- Supplied data -
◆ ◆ ◆ ◆
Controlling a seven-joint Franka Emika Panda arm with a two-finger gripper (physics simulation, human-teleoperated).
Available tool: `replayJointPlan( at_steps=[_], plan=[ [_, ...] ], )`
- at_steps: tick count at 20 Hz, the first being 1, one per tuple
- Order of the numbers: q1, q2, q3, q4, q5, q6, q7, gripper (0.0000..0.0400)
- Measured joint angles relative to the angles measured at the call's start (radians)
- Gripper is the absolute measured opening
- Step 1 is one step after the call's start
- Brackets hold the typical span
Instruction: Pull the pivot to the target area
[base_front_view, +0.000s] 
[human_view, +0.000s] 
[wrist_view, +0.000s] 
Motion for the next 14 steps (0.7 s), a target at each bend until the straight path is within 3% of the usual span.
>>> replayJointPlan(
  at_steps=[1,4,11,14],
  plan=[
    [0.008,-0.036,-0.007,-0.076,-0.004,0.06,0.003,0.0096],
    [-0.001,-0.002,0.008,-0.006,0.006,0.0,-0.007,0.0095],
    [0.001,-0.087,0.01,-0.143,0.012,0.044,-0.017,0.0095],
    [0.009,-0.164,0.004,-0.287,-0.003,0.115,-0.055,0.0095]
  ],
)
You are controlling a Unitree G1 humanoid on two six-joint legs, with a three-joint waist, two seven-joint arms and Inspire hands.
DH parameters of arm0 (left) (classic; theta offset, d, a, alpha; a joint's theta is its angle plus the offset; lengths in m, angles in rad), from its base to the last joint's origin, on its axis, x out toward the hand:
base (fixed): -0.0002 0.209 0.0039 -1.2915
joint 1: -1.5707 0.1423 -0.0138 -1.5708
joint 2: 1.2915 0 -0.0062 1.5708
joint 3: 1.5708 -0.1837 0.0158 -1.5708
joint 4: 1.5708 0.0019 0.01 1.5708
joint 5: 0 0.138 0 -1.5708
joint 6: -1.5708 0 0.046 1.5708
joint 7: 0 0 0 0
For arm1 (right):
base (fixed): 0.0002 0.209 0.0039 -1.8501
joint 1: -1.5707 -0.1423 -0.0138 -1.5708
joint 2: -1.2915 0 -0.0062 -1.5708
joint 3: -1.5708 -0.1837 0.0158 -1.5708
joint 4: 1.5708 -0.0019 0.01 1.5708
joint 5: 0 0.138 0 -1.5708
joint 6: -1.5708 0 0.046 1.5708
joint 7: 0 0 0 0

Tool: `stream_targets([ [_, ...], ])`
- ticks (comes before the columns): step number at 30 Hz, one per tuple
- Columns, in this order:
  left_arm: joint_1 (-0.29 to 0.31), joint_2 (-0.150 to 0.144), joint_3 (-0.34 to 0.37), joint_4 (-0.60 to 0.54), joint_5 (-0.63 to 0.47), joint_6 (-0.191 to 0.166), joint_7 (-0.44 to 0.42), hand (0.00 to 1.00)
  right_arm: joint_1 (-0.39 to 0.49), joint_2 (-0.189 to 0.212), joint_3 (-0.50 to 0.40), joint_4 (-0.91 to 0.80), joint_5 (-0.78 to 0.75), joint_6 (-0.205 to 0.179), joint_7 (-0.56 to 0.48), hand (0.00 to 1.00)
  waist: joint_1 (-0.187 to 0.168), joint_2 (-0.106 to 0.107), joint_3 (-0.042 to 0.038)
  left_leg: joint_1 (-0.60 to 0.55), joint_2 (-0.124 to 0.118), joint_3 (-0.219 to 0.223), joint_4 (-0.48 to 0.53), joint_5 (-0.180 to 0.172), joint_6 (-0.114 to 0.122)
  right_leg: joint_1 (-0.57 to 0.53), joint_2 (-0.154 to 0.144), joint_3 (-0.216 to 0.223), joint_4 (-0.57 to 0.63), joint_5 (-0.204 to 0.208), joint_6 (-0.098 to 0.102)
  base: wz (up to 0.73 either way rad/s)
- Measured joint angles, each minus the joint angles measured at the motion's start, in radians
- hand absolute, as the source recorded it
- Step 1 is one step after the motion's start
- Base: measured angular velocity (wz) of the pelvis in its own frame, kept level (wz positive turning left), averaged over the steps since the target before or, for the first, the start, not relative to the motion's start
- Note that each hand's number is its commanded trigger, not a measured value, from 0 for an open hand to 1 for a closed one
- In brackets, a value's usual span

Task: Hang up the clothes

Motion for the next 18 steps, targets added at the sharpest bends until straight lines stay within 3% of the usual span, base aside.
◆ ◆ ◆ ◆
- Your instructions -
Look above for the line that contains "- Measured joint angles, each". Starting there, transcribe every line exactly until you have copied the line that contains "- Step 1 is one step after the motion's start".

- Exercise output -
- Measured joint angles, each minus the joint angles measured at the motion's start, in radians
- hand absolute, as the source recorded it
- Step 1 is one step after the motion's start

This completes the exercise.